10 - I'm the Blemish
Pada kenyataannya aku harus menunggu tidak berkesudahan hanya untuk sebuah penjelasan dari Dennis. Sejak kejadian di rumah sakit itu, dia tidak pernah sekalipun datang kembali. Bahkan mama juga menanyakan kepadaku mengapa Dennis tidak lagi datang menjengukku yang hanya bisa kujawab dengan diam. Ahhh Dennis, apa ada yang salah?
Akhirnya, setelah hampir dua minggu berada di rumah sakit, aku bisa pulang. Perban di kepalaku sudah dibuka dan mama papa sudaj menjemputku. Setelah mengucapkan terima kasih kepada dokter dan semua perawat yang merawatku, kami bergegas pergi.

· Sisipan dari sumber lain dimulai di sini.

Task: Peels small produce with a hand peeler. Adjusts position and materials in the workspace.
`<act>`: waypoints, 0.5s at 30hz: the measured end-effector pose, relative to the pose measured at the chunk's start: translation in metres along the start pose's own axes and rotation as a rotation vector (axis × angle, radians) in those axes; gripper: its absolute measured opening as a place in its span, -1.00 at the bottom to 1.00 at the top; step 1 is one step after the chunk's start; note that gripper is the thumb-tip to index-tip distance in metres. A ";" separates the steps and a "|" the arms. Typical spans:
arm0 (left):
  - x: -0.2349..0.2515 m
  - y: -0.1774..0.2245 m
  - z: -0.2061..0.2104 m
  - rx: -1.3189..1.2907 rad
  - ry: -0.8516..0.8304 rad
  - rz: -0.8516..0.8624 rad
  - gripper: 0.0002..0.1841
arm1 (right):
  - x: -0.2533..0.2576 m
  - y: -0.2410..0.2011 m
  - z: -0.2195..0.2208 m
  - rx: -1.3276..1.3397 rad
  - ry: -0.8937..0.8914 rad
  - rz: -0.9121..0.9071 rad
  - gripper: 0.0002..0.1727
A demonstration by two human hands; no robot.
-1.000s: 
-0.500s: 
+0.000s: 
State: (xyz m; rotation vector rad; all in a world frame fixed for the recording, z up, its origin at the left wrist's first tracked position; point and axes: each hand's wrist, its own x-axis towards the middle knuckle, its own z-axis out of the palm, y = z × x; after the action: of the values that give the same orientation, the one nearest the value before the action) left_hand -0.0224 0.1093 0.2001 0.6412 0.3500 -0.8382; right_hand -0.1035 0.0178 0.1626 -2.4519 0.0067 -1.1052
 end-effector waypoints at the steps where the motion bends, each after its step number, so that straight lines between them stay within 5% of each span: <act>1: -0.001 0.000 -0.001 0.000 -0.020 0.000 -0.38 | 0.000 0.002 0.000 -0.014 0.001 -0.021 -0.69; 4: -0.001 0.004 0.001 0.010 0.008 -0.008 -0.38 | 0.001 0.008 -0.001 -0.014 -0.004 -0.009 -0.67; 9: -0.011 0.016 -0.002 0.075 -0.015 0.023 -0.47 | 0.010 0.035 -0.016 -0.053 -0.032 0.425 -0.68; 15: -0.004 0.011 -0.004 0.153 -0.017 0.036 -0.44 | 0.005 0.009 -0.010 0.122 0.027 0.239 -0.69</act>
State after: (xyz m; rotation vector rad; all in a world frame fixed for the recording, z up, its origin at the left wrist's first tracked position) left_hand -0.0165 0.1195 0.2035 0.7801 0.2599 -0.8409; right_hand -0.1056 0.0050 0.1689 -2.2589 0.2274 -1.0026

Perjalanan dari rumah sakit ke rumah kami terasa sangat panjang. Mungkin karena hatiku yang sedang tidak bersemangat. Aku bisa melihat pelangi siang ini dari jendela mobil. Sepagian ini memang hujan terus menerus, dan ketidaknyamanan karena hujan tadi pagi dibayar dengan indah oleh sebuah pelangi.
Mama menengok kebelakang, kearahku dari kursi penumpang depan.
"Kamu baik-baik aja, Dream?" Tanyanya, dia agaknya sadar kalau hatiku sedang murung.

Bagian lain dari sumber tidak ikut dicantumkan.